### EXERCISE INSTRUCTIONS
Search the listing for the string "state" and copy every line that contains it.
BEGIN
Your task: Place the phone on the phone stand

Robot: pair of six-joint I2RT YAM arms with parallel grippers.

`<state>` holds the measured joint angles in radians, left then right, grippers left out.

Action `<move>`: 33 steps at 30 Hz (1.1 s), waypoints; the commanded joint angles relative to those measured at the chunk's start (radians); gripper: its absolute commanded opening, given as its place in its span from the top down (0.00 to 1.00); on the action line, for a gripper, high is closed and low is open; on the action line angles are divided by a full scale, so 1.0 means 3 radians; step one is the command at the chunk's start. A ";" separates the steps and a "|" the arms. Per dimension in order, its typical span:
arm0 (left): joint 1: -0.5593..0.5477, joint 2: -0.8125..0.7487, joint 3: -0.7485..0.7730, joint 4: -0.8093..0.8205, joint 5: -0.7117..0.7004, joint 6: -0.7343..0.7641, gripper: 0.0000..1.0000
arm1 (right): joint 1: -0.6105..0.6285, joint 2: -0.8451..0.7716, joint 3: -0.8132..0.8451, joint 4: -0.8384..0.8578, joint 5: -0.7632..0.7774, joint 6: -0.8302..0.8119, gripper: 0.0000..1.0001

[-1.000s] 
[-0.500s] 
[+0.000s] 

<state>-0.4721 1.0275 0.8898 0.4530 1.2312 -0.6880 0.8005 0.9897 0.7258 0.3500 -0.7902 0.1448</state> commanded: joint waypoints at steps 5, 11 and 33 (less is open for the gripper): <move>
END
### WRITTEN RESPONSE
`<state>` holds the measured joint angles in radians, left then right, grippers left out.
<state>-0.4721 1.0275 0.8898 0.4530 1.2312 -0.6880 0.8005 0.9897 0.7258 0.3500 -0.7902 0.1448</state> commanded: joint waypoints at steps 5, 11 and 33 (less is open for the gripper): <move>

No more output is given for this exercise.